Ask HN: Would you hire me if this was my resume? - mikeyy
http://docs.google.com/fileview?id=0B0Su2VXWhOROZTQ4MTZkYjUtZjgxNS00MDNjLTkwYWQtZTczYTU1MGNmMWNh&hl=en

======
beilabs
Few things that jumped out at me

You're 18, you have no right to use the word plethora. What will you use when
you're 19?

Your CV is too long. Meant to fit on 2 pages.

Remove all color. Black and white only! If you must have color then make a
snazzy website.

You are talking about your technical skills, this is meant to be on a cover
letter, take Jquery for example, you mention

"This is a very useful prototype framework, eases and simplifies my everyday
job a lot more than if I was using javascript alone."

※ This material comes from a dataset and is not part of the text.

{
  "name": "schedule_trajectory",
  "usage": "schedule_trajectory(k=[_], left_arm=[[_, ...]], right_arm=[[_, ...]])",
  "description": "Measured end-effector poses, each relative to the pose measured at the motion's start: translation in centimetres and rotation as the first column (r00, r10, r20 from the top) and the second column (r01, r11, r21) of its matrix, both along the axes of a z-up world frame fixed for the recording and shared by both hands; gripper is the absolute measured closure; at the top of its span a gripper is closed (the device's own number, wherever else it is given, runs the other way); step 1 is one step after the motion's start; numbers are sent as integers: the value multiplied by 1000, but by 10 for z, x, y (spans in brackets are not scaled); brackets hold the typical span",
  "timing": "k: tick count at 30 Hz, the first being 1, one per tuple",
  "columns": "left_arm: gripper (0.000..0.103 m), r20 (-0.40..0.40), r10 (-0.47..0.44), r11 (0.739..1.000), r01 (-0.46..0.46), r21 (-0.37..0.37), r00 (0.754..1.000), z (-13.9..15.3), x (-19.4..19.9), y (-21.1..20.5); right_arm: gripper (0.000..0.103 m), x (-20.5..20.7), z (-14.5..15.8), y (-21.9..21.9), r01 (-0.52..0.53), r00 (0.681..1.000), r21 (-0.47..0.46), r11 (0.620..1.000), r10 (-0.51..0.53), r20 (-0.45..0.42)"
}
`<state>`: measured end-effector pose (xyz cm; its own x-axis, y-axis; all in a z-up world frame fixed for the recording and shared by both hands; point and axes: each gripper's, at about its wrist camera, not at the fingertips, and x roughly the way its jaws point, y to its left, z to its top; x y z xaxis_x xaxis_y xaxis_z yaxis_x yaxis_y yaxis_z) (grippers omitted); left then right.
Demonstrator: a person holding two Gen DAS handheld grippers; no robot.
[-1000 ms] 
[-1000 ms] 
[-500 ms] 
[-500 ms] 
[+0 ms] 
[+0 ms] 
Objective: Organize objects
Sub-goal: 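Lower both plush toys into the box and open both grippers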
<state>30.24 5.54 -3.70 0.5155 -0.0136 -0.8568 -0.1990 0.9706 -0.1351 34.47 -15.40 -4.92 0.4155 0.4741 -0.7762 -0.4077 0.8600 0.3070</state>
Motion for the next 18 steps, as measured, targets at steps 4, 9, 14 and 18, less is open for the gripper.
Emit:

Chances are that your future employer knows all about this! Why even mention
this line?

Often you need to tailor your previous experiences to the job your applying
to. I take it you want to work in security rather than development? Do I have
the right impression?

Btw, where are your hobbies and other interests outside of coding/being on the
web? Often people are hired who are a good fit for the company, simply being a
shit hot developer is sometimes not enough.

Best of luck with the job search though, this should get you a lot of
exposure, tips and tricks.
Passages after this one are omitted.